Parsoid/MediaWiki DOM spec/Language conversion blocks

Status: implemented in Parsoid MediaWiki DOM Spec 1.5.0.

See bug 41716. Also see Writing_systems/Syntax and en:User:cscott/LanguageConversion. Implementation matches #Alternative 2 below.

Alternative 1 edit

Basically as described in bug 41716#c37. Render the default variant according to the fallback chain for output-producing rules.

foo-{bar baz}- quux

<p>
  foo<span typeof="mw:LanguageVariant" data-mw='{"disabled":true}'>bar baz</span> quux
</p>

foo-{zh-cn:blog; zh-hk:WEBJOURNAL; zh-tw:WEBLOG;}- quux

<p>
  foo<span typeof="mw:LanguageVariant" data-mw='{"text":{"zh-cn": "blog", "zh-hk": "WEBJOURNAL", "zh-tw": "WEBLOG"}}'>WEBJOURNAL</span> quux
</p>

foo-{zh;zh-hans;zh-hant|blog, WEBJOURNAL, WEBLOG}- quux

<p>
  foo<span typeof="mw:LanguageVariant" data-mw='{"text":{"": "blog, WEBJOURNAL, WEBLOG"},"target":["zh","zh-hans","zh-hant"]}'>blog, WEBJOURNAL, WEBLOG</span> quux
</p>

Alternative 1b edit

Same basic idea as Alternative 1, but using more-specific typeof attributes, and we don't store information in data-mw which is redundant with the content of the ‎<span> which helps to make WTS more predictable.

foo-{bar baz}- quux

<p>
  foo<span typeof="mw:LanguageVariant/inline" data-mw='{"text":{"*": "bar baz"}}'>bar baz</span> quux
</p>

foo-{zh-cn:blog; zh-hk:WEBJOURNAL; zh-tw:WEBLOG;}- quux

<p>
  foo<span typeof="mw:LanguageVariant/inline" data-mw='{"text":{"zh-cn": "blog", "zh-hk": {"default":true}, "zh-tw": "WEBLOG"}}'>WEBJOURNAL</span> quux
</p>

foo-{zh;zh-hans;zh-hant|blog, WEBJOURNAL, WEBLOG}- quux

<p>
  foo<span typeof="mw:LanguageVariant/filter" data-mw='{"lang":["zh","zh-hans","zh-hant"]}'>blog, WEBJOURNAL, WEBLOG</span> quux
</p>

For unsupported conversion blocks we use mw:LanguageVariant/unknown: -{T|zh-cn:blog; zh-hk:WEBJOURNAL; zh-tw:WEBLOG;}-

<p>
  <span typeof="mw:LanguageVariant/unknown" data-mw='{"src":"T|zh-cn:blog; zh-hk:WEBJOURNAL; zh-tw:WEBLOG;"}'></span>
</p>

Alternative 2 edit

This is the alternative currently implemented in Parsoid.
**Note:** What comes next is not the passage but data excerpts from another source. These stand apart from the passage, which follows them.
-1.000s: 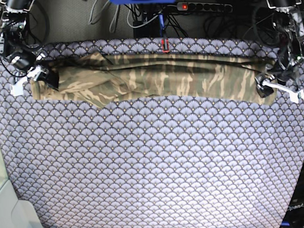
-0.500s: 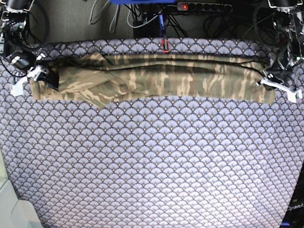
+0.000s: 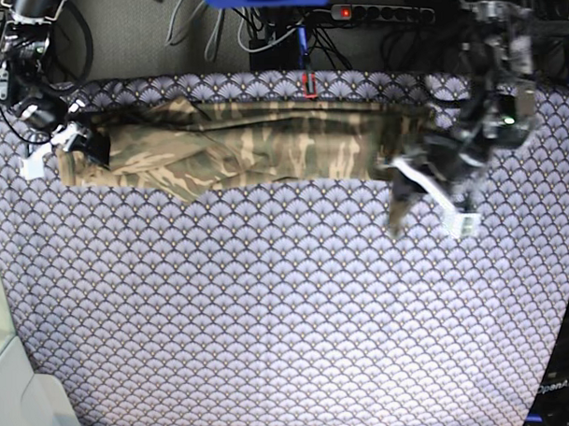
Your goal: Fold the T-shirt properly
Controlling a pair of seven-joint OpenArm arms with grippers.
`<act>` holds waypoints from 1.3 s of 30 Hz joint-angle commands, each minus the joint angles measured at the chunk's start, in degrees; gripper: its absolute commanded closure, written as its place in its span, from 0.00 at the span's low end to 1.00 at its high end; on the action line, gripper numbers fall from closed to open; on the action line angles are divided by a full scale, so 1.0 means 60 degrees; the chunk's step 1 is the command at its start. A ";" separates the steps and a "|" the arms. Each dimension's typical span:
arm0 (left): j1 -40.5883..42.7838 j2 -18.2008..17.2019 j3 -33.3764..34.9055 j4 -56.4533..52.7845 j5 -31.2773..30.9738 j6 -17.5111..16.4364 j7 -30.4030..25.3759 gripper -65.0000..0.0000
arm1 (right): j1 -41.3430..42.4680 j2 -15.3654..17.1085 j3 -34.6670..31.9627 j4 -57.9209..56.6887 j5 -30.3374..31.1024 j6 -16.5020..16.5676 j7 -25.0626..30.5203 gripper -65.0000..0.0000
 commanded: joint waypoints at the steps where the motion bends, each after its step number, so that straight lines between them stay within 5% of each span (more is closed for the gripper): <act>1: -0.0078 0.0047 0.0201 0.0167 -0.0158 -0.0023 -0.0104 0.99 | 0.0036 0.0149 0.0026 0.0124 -0.0012 0.0060 -0.0058 1.00; 12: 0.0816 0.1717 0.1417 0.0343 0.2802 -0.0023 -0.1056 0.99 | 0.0036 0.0163 -0.0120 0.0124 -0.0012 0.0060 -0.0058 1.00; 20: 0.0288 0.2889 0.1505 0.0285 0.3080 -0.0023 -0.1042 0.99 | -0.0008 0.0163 -0.0238 0.0124 -0.0012 0.0060 -0.0014 1.00; 36: 0.0142 0.3373 0.3688 -0.0272 0.4238 -0.0023 -0.1159 0.98 | -0.0022 0.0163 -0.0252 0.0139 -0.0012 0.0060 -0.0028 1.00; 39: 0.0156 0.3373 0.3688 -0.0228 0.4223 -0.0023 -0.1159 0.89 | -0.0022 0.0163 -0.0252 0.0139 -0.0012 0.0060 -0.0043 1.00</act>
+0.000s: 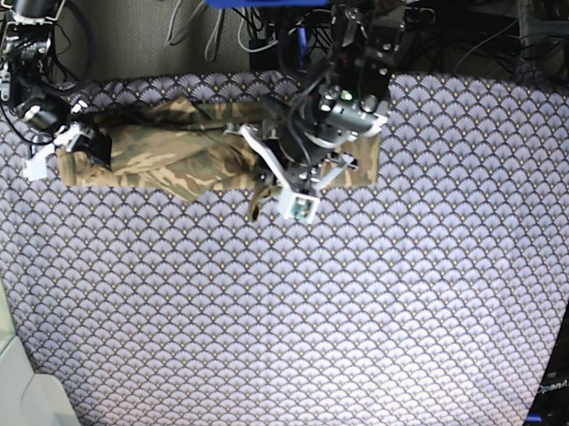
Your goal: Fold the T-shirt properly
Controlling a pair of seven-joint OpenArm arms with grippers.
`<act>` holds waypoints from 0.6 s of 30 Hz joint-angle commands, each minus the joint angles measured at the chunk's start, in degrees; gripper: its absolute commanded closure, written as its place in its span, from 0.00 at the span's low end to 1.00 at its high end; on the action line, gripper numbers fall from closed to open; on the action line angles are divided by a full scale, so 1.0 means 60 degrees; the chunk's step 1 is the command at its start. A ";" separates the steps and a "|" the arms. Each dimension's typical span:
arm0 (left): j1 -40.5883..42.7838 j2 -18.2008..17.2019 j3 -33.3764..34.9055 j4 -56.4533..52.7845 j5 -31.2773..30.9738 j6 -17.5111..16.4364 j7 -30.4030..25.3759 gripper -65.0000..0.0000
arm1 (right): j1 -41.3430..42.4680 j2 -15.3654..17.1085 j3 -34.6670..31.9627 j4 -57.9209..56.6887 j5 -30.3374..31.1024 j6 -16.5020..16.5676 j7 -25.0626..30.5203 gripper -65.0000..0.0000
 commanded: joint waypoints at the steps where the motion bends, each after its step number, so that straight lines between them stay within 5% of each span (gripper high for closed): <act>1: -0.0048 0.0087 0.0046 0.0238 -0.0112 -0.0023 -0.0161 0.80 | 0.0003 0.0134 -0.0001 0.0113 -0.0012 0.0064 -0.0145 1.00; 6: 0.0216 0.0058 0.0060 0.0370 -0.0303 -0.0140 -0.0498 0.36 | 0.0003 0.0149 -0.0001 0.0113 -0.0012 0.0064 -0.0145 1.00; 9: 0.0245 -0.0104 0.0031 0.0399 -0.1416 -0.0140 -0.0893 0.21 | 0.0003 0.0149 -0.0001 0.0113 -0.0012 0.0064 -0.0145 1.00; 15: 0.0172 -0.1071 -0.0042 0.0429 -0.3072 -0.0052 -0.1553 0.20 | -0.0026 0.0149 0.0028 0.0582 -0.0012 0.0064 -0.0145 1.00; 18: 0.0231 -0.1906 -0.0057 0.0429 -0.3453 -0.0037 -0.1670 0.33 | -0.0217 0.0149 0.0072 0.1197 -0.0012 0.0064 -0.0145 1.00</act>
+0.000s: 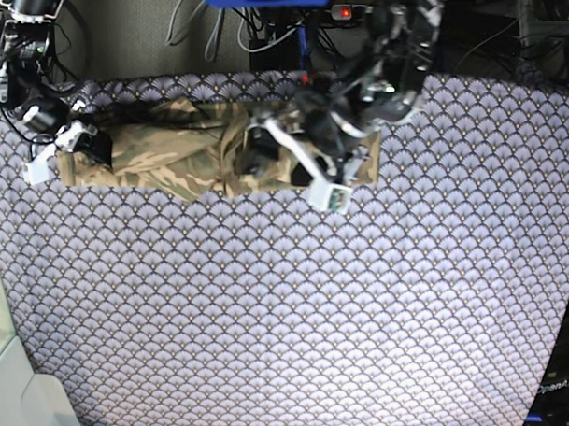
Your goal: Fold the T-shirt properly
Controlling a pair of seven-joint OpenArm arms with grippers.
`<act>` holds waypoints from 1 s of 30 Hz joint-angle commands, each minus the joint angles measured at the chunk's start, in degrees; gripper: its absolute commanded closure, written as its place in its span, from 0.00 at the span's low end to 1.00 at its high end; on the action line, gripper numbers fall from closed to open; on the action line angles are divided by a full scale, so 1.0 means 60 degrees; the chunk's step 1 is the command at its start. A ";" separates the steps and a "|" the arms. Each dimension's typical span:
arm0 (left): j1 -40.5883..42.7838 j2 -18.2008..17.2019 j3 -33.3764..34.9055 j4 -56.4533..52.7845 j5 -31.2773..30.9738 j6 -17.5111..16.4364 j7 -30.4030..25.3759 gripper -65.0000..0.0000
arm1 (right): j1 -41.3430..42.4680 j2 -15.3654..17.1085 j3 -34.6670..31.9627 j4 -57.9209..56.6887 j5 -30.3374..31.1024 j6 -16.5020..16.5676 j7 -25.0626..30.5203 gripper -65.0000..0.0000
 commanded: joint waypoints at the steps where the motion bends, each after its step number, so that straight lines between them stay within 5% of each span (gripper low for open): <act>1: -0.0046 -0.0235 0.0005 0.0203 -0.0175 -0.0052 -0.0140 0.41 | -0.0002 0.0171 0.0069 0.0320 0.0243 0.0064 0.0095 1.00; 6: 0.0437 -0.0807 -0.1079 0.0188 -0.1127 -0.0052 -0.0111 1.00 | -0.0222 0.0361 0.0113 0.0921 0.0243 0.0064 0.0110 1.00; 16: 0.0921 -0.0851 -0.3277 0.0115 -0.1581 -0.0067 -0.0023 0.99 | -0.0354 0.0537 0.0845 0.1038 0.0243 0.0064 0.0081 1.00; 24: 0.0950 -0.0968 -0.3306 0.0086 -0.1581 -0.0081 -0.0052 0.99 | -0.0324 0.0976 0.0831 0.1024 0.0243 0.0064 0.0081 1.00; 30: 0.0892 -0.0968 -0.3292 -0.0251 -0.1567 -0.0081 -0.0111 0.99 | -0.0354 0.0727 0.0831 0.1009 0.0243 0.0064 0.0066 1.00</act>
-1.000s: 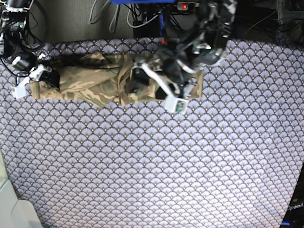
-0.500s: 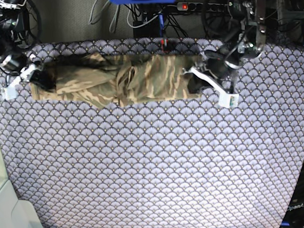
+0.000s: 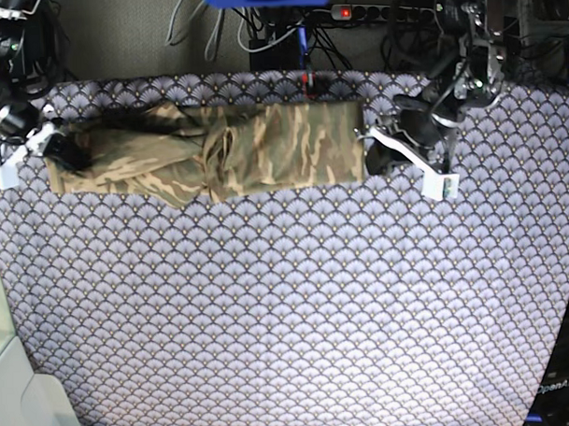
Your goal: Fold the T-shirt properly
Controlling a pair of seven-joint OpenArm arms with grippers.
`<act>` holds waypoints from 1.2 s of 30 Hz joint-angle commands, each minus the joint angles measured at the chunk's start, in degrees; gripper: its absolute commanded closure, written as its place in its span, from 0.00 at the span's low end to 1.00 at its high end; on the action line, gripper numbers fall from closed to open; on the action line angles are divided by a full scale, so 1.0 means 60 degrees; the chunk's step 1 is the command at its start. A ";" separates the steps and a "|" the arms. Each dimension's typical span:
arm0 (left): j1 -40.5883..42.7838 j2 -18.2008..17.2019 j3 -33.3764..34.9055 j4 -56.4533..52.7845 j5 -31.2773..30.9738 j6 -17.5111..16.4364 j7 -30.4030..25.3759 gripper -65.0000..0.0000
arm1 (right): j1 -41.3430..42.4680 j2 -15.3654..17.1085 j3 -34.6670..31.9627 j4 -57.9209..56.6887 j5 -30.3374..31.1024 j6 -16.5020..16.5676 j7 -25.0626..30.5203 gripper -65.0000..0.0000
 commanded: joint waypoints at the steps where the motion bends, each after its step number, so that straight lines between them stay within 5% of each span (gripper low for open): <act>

This option leaves the 'content' portion of the span empty, to allow post-processing (or a JS switcher) to swap in the correct things.

The attribute is named data-mw-variant since it affects the read-only rendering of the page, and data-mw attributes are supposed to be ignored for rendering and only needed for editing.

Top-level fields in the JSON are: disabled, bidir, unidir, name, filter, and describe. If the wikitext "show" flag is not present or implicit, the DOM markup will use the ‎<meta> element. If "show" is present or implicit, the DOM markup will use ‎<span> if contents are inlineable, or ‎<div> otherwise.

foo-{bar baz}- quux

<p>
  foo<span typeof="mw:LanguageVariant" data-mw-variant='{"disabled":{"t":"bar baz"}}'></span> quux
</p>

foo-{zh-cn:blog; zh-hk:WEBJOURNAL; zh-tw:WEBLOG;}- quux

<p>
  foo<span typeof="mw:LanguageVariant" data-mw-variant='{"bidir":[{"l":"zh-cn","t":"blog"},{"l":"zh-hk","t":"WEBJOURNAL"},{"l":"zh-tw","t":"WEBLOG"}]}'></span> quux
</p>

foo-{zh;zh-hans;zh-hant|blog, WEBJOURNAL, WEBLOG}- quux

<p>
  foo<span typeof="mw:LanguageVariant" data-mw-variant='{"filter":{"l":["zh","zh-hans","zh-hant"],"t":"blog, WEBJOURNAL, WEBLOG"}}'></span> quux
</p>

foo-{H|WEBLOG=>zh-cn:blog;WEBLOG=>zh-hk:WEBJOURNAL}- quux

<p>
  foo<meta typeof="mw:LanguageVariant" data-mw-variant='{"add":true,"unidir":[{"f":"WEBLOG","l":"zh-cn","t":"blog"},{"f":"WEBLOG","l":"zh-hk","t":"WEBJOURNAL"}]}'/> quux
</p>

<span>a-{b<div>c</div>d}-e</span>

<p>
  <span>a</span>
</p>
<div typeof="mw:LanguageVariant" data-mw-variant='{"disabled":{"t":"b&lt;div data-parsoid=&#39;{\"stx\":\"html\",\"dsr\":[10,22,5,6]}&#39;>c&lt;/div>d"}}'></div>
<p>
  e
</p>

Alternative 3 edit

This option puts all the alternatives into the DOM, more smoothly handling nested markup. This uses data-mw on the inner spans.

foo-{bar baz}- quux

<p>
  foo<span typeof="mw:LanguageVariant"><span data-mw='{"disabled":true}'>bar baz</span></span> quux
</p>

foo-{zh-cn:blog; zh-hk:WEBJOURNAL; zh-tw:WEBLOG;}- quux

<p>
  foo<span typeof="mw:LanguageVariant"><span data-mw='{"lang":"zh-cn"}'>blog</span><span data-mw='{"lang":"zh-hk"}'>WEBJOURNAL</span><span data-mw='{"lang":"zh-tw"}'>WEBLOG</span></span> quux
</p>

foo-{zh;zh-hans;zh-hant|blog, WEBJOURNAL, WEBLOG}- quux

<p>
  foo<span typeof="mw:LanguageVariant"><span data-mw='{"filter":["zh","zh-hans","zh-hant"]}'>blog, WEBJOURNAL, WEBLOG</span></span> quux
</p>

Alternative 3b edit

Like alternative 3, this option puts all the alternatives into the DOM to smoothly handle nested markup. This variant uses the standard HTML5 lang attribute whenever possible; including setting it to the empty string (signifying "language unknown") where language conversion is disabled.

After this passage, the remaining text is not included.